3

I am selecting a subset of a data.frame g.raw, like this:

g.raw <- read.table(gfile,sep=',', header=F, row.names=1) 
snps = intersect(row.names(na.omit(csnp.raw)),row.names(na.omit(esnp.raw))) 
g = g.raw[snps,] 

It works. However, that last line is EXTREMELY slow.

g.raw is about 18M rows and snps is about 1M. I realize these are pretty large numbers, but this seems like a simple operation, and reading in g into a matrix/data.frame held in memory wasn't a problem (took a few minutes), whereas this operation I described above is taking hours.

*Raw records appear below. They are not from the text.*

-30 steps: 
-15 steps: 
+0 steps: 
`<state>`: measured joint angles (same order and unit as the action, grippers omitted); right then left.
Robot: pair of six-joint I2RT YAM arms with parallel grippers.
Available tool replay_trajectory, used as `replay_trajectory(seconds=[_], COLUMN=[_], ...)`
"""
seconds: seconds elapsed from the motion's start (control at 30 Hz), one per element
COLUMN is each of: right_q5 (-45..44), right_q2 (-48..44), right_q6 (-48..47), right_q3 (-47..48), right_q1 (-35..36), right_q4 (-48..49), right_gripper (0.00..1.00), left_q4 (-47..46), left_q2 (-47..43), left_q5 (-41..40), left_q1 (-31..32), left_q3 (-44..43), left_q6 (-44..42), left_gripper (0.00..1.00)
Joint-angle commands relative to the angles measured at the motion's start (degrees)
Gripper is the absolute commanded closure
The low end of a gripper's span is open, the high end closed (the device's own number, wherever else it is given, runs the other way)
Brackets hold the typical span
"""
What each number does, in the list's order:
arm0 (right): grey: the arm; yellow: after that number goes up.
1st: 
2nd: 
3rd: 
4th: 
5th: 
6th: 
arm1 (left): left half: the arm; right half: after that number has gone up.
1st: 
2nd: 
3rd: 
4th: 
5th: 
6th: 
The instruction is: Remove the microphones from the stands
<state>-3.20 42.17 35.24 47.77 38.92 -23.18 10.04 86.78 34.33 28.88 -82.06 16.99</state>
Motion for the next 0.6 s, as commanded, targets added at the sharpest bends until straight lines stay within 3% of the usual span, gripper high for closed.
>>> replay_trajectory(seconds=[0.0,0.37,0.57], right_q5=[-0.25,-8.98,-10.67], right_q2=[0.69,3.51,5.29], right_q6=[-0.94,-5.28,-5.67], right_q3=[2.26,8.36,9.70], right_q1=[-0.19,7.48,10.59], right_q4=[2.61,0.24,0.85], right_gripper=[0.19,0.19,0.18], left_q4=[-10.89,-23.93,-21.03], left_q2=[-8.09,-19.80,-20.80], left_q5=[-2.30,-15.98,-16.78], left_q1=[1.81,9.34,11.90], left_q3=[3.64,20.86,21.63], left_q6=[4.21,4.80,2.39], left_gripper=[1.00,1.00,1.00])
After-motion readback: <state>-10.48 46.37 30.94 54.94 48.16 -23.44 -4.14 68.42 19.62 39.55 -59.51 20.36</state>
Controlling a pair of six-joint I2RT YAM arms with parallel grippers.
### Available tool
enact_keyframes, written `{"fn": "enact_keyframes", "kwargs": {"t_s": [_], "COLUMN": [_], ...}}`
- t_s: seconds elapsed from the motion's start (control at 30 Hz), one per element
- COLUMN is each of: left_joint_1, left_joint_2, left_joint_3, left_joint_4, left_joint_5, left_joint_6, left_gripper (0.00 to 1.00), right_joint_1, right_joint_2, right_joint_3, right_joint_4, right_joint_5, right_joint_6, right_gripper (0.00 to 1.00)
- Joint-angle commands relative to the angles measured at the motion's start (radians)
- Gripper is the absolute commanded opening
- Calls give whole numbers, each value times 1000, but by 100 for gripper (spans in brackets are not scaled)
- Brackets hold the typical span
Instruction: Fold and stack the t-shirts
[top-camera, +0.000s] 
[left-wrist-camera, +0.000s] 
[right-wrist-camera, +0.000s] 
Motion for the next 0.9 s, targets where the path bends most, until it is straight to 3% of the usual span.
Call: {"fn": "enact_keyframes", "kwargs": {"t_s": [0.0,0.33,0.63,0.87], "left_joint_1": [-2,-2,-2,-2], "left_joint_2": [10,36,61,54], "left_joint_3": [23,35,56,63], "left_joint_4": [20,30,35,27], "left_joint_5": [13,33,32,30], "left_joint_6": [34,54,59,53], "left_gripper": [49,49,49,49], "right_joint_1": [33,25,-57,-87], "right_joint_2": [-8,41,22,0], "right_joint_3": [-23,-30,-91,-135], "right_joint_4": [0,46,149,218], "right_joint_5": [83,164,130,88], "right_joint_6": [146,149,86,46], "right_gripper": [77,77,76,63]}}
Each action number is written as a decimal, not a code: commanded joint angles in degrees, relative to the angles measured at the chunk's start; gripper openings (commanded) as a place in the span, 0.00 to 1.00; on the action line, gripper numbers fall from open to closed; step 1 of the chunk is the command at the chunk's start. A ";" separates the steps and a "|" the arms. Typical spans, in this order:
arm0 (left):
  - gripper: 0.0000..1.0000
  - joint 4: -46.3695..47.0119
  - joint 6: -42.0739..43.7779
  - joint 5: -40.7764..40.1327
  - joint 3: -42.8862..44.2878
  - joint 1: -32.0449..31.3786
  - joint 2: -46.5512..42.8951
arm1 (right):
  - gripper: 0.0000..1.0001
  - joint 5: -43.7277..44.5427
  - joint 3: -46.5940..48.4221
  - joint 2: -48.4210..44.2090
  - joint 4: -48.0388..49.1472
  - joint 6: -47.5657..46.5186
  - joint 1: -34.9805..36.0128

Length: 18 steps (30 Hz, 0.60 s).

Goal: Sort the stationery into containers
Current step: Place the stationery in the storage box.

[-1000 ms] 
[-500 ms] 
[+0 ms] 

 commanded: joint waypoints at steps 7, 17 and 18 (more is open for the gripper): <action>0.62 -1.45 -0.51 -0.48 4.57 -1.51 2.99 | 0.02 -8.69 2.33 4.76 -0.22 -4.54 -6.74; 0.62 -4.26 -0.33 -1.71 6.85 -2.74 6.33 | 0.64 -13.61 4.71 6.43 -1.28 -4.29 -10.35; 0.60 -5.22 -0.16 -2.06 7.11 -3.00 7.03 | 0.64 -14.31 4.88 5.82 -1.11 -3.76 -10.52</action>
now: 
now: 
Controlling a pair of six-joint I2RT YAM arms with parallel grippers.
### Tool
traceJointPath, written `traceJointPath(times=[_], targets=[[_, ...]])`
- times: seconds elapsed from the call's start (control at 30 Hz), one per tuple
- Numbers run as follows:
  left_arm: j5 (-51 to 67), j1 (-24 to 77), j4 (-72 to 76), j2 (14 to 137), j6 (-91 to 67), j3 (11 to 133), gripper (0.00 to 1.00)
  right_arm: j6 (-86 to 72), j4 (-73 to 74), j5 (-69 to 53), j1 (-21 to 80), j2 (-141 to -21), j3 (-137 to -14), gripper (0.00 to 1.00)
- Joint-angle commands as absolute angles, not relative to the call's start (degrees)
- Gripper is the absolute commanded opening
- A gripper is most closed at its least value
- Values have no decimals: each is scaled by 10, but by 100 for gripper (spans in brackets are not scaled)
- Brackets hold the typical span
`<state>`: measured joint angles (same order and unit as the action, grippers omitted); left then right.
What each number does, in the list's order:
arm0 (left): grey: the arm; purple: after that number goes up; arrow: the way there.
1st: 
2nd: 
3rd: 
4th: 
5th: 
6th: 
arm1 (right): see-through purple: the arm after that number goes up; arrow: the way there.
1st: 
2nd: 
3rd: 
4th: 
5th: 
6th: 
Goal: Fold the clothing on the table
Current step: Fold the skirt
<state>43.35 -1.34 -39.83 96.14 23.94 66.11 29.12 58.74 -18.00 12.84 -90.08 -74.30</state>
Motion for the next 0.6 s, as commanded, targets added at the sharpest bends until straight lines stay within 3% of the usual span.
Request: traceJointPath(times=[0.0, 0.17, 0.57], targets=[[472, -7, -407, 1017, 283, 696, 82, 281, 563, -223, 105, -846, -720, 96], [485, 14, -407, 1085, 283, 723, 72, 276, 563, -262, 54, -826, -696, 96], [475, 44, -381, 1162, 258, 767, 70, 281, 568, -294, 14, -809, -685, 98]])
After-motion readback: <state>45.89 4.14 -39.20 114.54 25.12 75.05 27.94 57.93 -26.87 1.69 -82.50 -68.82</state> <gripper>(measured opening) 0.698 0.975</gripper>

How do I speed this up? All I want is to shrink g.raw a lot.

Thanks!

user1988705
  • 231
  • 1
  • 3
  • 5
  • I do not think that there is a faster way than your solution. –  Jan 17 '13 at 22:24
  • 2
    I could see how indexing via characters could potentially be slow, but I'm having a hard time wrapping my head around how this could be taking hours. Can you provide a more complete code example? – joran Jan 17 '13 at 22:29
  • 3
    Create a logical vector `ind <- rownames(g.raw) %in% snps` and subset using `ind`. Is that any faster? – joran Jan 17 '13 at 22:47
  • YES. it is about a thousand times faster! Makes sense, it doesn't have to do the character index lookup, as you said. – user1988705 Jan 17 '13 at 22:52
  • Huh, I still wouldn't have thought the character indexing would have been _that_ slow. Weird. – joran Jan 17 '13 at 22:53

2 Answers2

5

It seems to be the case where data.table can shine.

Reproducing data.frame:

set.seed(1)
N <- 1e6    # total number of rows
M <- 1e5    # number of rows to subset

g.raw <- data.frame(sample(1:N, N), sample(1:N, N), sample(1:N, N))
rownames(g.raw) <- sapply(1:N, function(x) paste(sample(letters, 50, replace=T), collapse=""))
snps <- sample(rownames(g.raw), M)

head(g.raw) # looking into newly created data.frame
head(snps)  # and rows for subsetting

data.frame approach:

system.time(g <- g.raw[snps,])
# >    user  system elapsed 
# > 881.039   0.388 884.821 

data.table approach:

require(data.table)
dt.raw <- as.data.table(g.raw, keep.rownames=T)
# rn is a column with rownames(g.raw)
system.time(setkey(dt.raw, rn))
# >  user  system elapsed 
# > 8.029   0.004   8.046 

system.time(dt <- dt.raw[snps,])
# >  user  system elapsed 
# > 0.428   0.000   0.429 

Well, 100x times faster with these N and M (and even better speed-up with larger N).

You can compare results:

head(g)
head(dt)
redmode
  • 4,821
  • 1
  • 25
  • 30
0

Pre-allocate, and use a matrix for building if the data is of uniform type. See iteratively constructed dataframe in R for a far more beautiful answer.

UPDATE

You were right - the bottleneck was in selection. The solution is to look up the numeric indexes of snps, once, and then just select those rows, like so:

g <- g.raw[match(snps, rownames(g.raw)),]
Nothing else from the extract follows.